QAPV: a polynomial invariant for graph isomorphism testing

Abstract

To each instance of the Quadratic Assignment Problem (QAP) a relaxed instance can be associated. Both variances of their solution values can be calculated in polynomial time. The graph isomorphism problem (GIP) can be modeled as a QAP, associating its pair of data matrices with a pair of graphs of the same order and size. We look for invariant edge weight functions for the graphs composing the instances in order to try to find quantitative differences between variances that could be associated with the absence of isomorphism. This technique is sensitive enough to show the effect of a single edge exchange between two regular graphs of up to 3,000 vertices and 300,000 edges with degrees up to 200. Planar graph pairs from a dense family up to 300,000 vertices were also discriminated. We conjecture the existence of functions able to discriminate non-isomorphic pairs for every instance of the problem.

graph isomorphism; quadratic assignment problem; variance


QAPV: a polynomial invariant for graph isomorphism testing

Valdir Agustinho de MeloI; Paulo Oswaldo Boaventura-NettoII,* * Corresponding author ; Laura BahienseIII

IProgram of Production Engineering, COPPE/UFRJ, Brazil. Post-doctoral researcher.
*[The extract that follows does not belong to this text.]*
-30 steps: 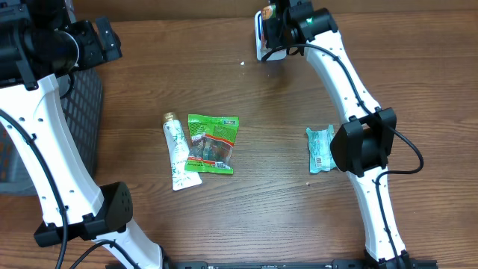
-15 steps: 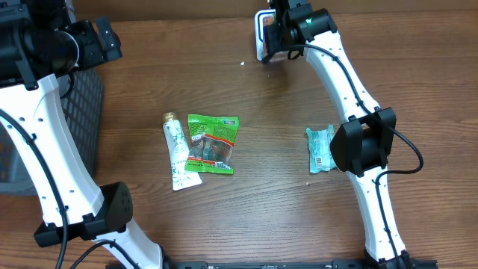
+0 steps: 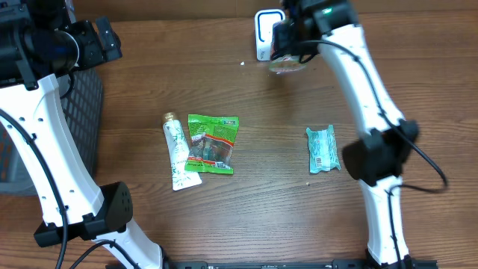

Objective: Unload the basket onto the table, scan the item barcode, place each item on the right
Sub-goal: 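Carry the cup to the right table edge and release it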

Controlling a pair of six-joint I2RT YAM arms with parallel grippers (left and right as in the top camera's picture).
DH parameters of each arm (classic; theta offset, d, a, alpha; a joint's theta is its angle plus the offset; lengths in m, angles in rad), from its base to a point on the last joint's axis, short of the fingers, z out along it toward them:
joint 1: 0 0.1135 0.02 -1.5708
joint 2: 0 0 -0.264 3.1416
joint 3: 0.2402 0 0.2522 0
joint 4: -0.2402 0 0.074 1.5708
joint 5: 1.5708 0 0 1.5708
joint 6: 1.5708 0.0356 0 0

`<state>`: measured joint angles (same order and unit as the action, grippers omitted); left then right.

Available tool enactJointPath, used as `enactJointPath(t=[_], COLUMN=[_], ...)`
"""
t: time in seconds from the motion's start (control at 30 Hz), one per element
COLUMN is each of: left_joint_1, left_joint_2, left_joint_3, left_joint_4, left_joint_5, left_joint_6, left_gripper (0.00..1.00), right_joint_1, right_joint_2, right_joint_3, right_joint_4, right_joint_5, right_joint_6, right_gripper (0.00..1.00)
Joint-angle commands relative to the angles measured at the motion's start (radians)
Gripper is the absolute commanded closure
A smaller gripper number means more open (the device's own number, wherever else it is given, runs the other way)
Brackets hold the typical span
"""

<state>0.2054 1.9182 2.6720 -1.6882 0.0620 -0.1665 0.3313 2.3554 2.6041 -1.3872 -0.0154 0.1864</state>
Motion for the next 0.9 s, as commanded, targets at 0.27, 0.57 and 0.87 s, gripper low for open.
enactJointPath(t=[0.27,0.57,0.87], left_joint_1=[0.002,0.002,0.002], left_joint_2=[-0.002,-0.002,-0.002], left_joint_3=[0.000,0.000,0.000], left_joint_4=[-0.001,-0.001,-0.001], left_joint_5=[-0.011,-0.011,-0.011], left_joint_6=[-0.013,-0.013,-0.013], left_gripper=[0.00,0.00,0.00], right_joint_1=[-0.284,-0.491,-0.601], right_joint_2=[-0.238,-0.243,-0.243], right_joint_3=[0.028,-0.145,-0.553], right_joint_4=[-0.307,-0.307,-0.274], right_joint_5=[-0.048,-0.118,0.019], right_joint_6=[0.192,0.121,0.132], right_gripper=[0.69,0.69,0.63])
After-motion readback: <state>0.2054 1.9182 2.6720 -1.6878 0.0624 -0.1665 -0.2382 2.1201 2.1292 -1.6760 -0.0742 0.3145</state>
E-mail: vmelo@pep.ufrj.br

IIUniversidade Federal do Rio de Janeiro/COPPE, Brazil. Full Professor, retired; Program of Production Engineering, COPPE/UFRJ. E-mail: boaventu@pep.ufrj.br

IIIProgram of Production Engineering, COPPE/UFRJ, Brazil. Associate Professor. E-mail: laura.bahiense@gmail.com

ABSTRACT

To each instance of the Quadratic Assignment Problem (QAP) a relaxed instance can be associated. Both variances of their solution values can be calculated in polynomial time. The graph isomorphism problem (GIP) can be modeled as a QAP, associating its pair of data matrices with a pair of graphs of the same order and size. We look for invariant edge weight functions for the graphs composing the instances in order to try to find quantitative differences between variances that could be associated with the absence of isomorphism. This technique is sensitive enough to show the effect of a single edge exchange between two regular graphs of up to 3,000 vertices and 300,000 edges with degrees up to 200. Planar graph pairs from a dense family up to 300,000 vertices were also discriminated. We conjecture the existence of functions able to discriminate non-isomorphic pairs for every instance of the problem.
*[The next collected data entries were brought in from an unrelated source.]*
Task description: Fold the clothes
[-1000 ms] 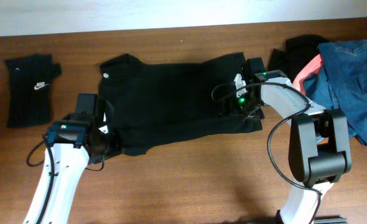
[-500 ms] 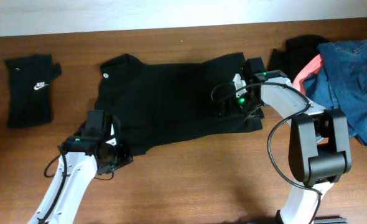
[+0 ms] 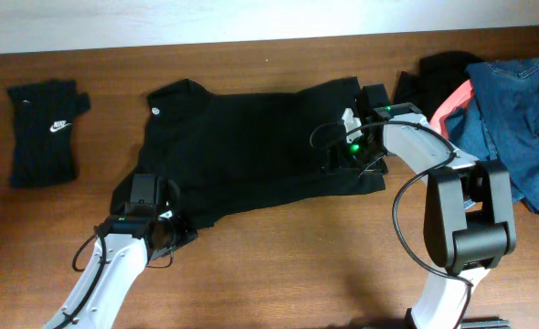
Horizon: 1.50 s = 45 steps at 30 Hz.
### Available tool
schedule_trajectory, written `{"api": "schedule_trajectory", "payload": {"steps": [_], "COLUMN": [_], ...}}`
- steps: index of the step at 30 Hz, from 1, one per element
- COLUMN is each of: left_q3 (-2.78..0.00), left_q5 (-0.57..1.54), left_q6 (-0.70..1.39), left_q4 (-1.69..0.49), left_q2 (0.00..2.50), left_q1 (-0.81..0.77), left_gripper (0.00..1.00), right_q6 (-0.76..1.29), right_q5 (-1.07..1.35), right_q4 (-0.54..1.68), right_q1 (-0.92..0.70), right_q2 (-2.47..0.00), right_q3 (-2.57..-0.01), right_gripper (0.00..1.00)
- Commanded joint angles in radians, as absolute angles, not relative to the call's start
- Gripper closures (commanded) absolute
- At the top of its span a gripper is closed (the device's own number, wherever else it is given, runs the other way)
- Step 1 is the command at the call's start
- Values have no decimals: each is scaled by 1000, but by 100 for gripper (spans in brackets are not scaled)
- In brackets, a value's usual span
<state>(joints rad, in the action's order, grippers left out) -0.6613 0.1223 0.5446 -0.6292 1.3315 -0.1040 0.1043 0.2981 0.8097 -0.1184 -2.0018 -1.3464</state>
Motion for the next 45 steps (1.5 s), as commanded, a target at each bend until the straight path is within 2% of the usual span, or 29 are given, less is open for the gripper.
{"api": "schedule_trajectory", "payload": {"steps": [1,14,16,17,19,45], "left_q3": [-649,-649,-649,-649,-653,-815], "left_q5": [108,80,105,121,147,109], "left_q6": [561,573,573,572,573,553], "left_q4": [-599,-545,-537,-532,-519,-470], "left_q2": [1332,1417,1419,1419,1417,1411], "left_q1": [-98,-98,-98,-98,-98,-97], "left_gripper": [58,60,83,88,92,92], "right_q6": [82,82,82,82,83,82], "right_q5": [289,289,289,289,289,289], "right_q4": [789,789,789,789,789,792], "right_q1": [-118,-118,-118,-118,-118,-118], "right_q2": [-2035,-2035,-2035,-2035,-2035,-2035], "right_q3": [-1341,-1340,-1340,-1340,-1339,-1333], "right_gripper": [11,11,11,11,11,10]}}
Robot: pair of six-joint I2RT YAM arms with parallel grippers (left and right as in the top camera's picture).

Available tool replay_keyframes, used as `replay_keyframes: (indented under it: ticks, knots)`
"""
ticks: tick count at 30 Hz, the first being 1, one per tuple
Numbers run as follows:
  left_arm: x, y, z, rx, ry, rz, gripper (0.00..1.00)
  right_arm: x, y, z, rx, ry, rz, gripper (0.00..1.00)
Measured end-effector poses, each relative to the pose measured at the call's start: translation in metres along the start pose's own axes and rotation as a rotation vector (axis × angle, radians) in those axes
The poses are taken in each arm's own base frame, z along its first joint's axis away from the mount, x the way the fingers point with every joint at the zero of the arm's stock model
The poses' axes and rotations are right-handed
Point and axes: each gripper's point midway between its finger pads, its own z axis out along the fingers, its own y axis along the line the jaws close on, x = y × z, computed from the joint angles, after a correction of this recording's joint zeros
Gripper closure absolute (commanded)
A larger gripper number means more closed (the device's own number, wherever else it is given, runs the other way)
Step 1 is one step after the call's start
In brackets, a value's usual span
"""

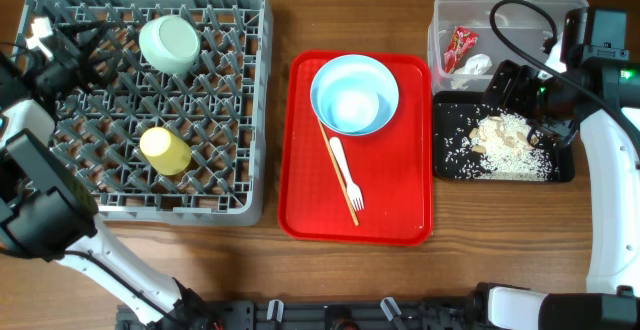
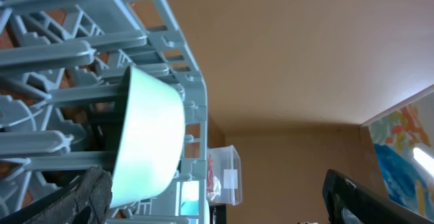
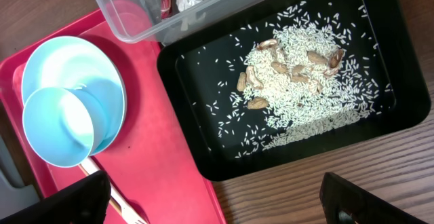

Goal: Sort waste into correct bins and load items into the dishwasher rack
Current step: 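Carry the green cup to the back of the rack and release, then reach the left gripper to the blue bowl on the plate and grasp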

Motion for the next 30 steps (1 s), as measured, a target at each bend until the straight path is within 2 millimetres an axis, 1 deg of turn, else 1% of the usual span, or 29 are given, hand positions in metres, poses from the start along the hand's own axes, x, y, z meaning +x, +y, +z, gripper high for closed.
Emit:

Keywords: graph isomorphism, quadratic assignment problem, variance.

1 INTRODUCTION

For each discussion presented in this work, the fundamental graph-theoretical concepts can be found in Harary [19] and Gross & Yellen [18]. A preliminary paper on the same subject, with abridged tests, is Melo et al. [26].

The graph isomorphism problem has been studied by many researchers, owing to its theoretical interest and from its possible applications, such as pattern recognition, De Piero & Krout [10]. Let G1 = (V1, E1) and G2 = (V2, E2) be two simple graphs with independent labelings of their vertex sets. Then G1 and G2 are isomorphic if and only if there is a bijection φ : V1V2 that preserves their adjacency relations. The general problem arises when G1 is a graph and G2 is a subgraph of another graph with at least the same order n and size m of G1. A particular case, which the present work addresses, is the restricted problem, which we will abbreviate as GIP.
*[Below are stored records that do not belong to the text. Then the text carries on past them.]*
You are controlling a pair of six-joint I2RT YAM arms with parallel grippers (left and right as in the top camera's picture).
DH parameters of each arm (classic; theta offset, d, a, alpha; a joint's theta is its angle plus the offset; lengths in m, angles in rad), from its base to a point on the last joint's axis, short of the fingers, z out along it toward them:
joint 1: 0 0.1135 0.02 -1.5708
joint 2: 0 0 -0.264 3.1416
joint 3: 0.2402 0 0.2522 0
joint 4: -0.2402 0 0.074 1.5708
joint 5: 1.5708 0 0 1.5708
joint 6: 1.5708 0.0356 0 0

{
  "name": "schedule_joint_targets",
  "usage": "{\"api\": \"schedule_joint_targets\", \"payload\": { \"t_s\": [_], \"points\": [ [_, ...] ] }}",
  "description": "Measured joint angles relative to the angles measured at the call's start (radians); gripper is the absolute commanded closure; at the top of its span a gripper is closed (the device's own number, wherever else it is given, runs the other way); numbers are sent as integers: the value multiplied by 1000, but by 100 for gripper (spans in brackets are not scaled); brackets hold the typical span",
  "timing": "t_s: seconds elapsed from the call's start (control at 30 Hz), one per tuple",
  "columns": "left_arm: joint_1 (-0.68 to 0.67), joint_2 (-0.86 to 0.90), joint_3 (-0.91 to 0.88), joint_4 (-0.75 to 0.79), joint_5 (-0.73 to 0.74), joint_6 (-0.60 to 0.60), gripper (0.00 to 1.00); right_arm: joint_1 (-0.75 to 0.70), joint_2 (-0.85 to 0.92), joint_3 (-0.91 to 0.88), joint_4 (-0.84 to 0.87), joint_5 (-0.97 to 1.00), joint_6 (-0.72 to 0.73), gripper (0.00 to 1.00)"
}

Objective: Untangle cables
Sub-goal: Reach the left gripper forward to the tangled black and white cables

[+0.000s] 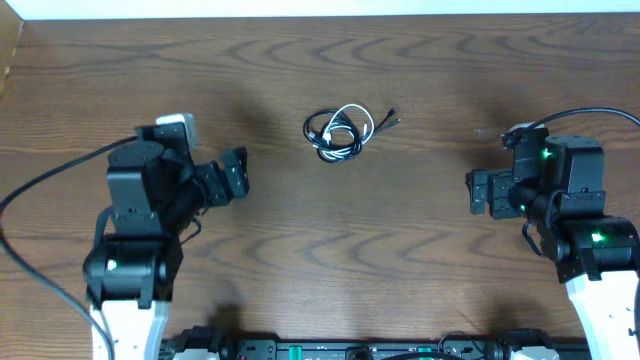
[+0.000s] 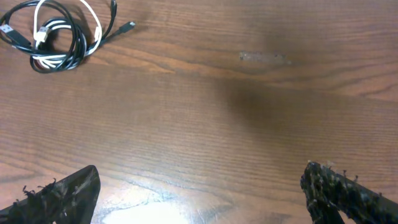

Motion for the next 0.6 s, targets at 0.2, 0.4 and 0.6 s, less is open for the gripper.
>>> {"api": "schedule_joint_targets", "payload": {
  "t_s": [0.2, 0.4, 0.6],
  "points": [
    [0, 188, 113, -24, 0, -46, 2, 0, 1, 0, -3, 0, 0, 1],
    [-8, 402, 328, -175, -8, -61, 2, 0, 1, 0, 0, 0, 0, 1],
    [-91, 571, 377, -191, -79, -18, 2, 0, 1, 0, 4, 0, 0, 1]
  ]
}}
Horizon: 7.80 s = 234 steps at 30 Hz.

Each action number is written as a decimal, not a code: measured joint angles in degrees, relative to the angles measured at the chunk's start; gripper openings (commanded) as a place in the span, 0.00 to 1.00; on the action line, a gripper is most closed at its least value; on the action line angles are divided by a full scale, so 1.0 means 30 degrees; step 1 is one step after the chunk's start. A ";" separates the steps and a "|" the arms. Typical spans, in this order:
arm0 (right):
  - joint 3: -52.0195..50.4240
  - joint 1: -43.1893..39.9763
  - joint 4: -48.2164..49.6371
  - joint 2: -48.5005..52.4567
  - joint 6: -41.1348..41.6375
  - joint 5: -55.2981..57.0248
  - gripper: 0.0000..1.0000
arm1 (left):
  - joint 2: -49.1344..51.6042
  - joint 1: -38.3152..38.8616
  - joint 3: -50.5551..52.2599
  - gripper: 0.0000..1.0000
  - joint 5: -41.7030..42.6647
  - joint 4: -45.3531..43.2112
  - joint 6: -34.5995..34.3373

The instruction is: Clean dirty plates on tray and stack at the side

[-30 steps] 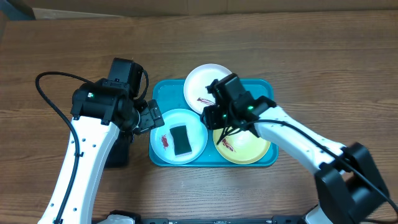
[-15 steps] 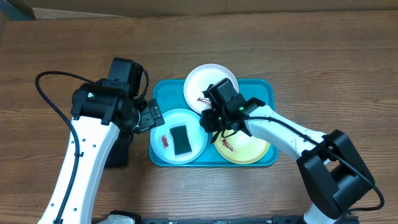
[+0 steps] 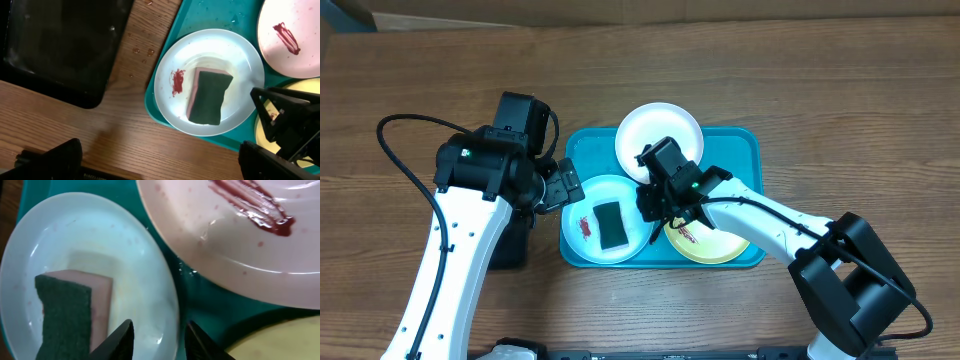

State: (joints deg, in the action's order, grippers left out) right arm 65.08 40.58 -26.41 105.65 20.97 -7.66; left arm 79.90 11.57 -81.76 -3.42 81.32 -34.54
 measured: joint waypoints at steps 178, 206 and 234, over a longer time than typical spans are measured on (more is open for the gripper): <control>-0.0124 0.0087 0.0648 0.1384 0.0634 0.0153 0.09 | 0.7788 0.2805 0.2616 0.04 -0.6666 -0.6798 0.0532; -0.0124 0.0095 0.0612 0.1384 0.0641 0.0277 0.09 | 0.7329 0.2936 0.7716 0.04 0.1676 -1.3624 0.0911; 0.2856 0.0007 -0.4517 0.0313 0.0117 -0.0619 0.04 | 0.4014 -0.1078 0.0007 0.04 -1.0265 -0.0699 -0.2506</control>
State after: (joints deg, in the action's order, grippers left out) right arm 73.65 40.60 -39.97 106.59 21.32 -9.52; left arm 91.94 8.34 -81.73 -34.22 79.22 -42.06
It is the problem of matching two graphs of the same order and size. It is is NP, but to date no one has been able to say if it is polynomial or NP-complete for every graph pair, Garey & Johnson [15], Arvind & Thoran [2].

The study of graph isomorphism has been done with the aid of two general classes of resources:

• matching algorithms, which look for building a graph in a way that matches an isomorphism bijection, if it exists: McKay [27] proposed a specific one; Cross et al. [8] and Porumbel [29] use metaheuristics. DePiero & Krout [10] uses path counts to approximate subgraph isomorphism. Foggia et al. [14] is a comparison among five commonly used algorithms. Gori et al. [16] use random walks. Jain & Wyzotski [22] uses neural nets; Ding & Huang [11] reorganize the graph in searching for a perimeter and a canonical adjacency matrix. Dharwadter & Tevet [13] presents a polynomial algorithm for the GIP, but Santos [31] found a counterexample for it. Presa [PR09] is a thesis on GIP algorithms. Czerwinski [9] is a theoretical paper which proposes a polynomial algorithm. Voss & Subhlock [34] is a performance comparison based on some graph classes, from 8 to 16,000 nodes. Douglas [12] discusses the possibility of applying the Weisfeiler-Lehman algorithm to the GIP, raising some open questions.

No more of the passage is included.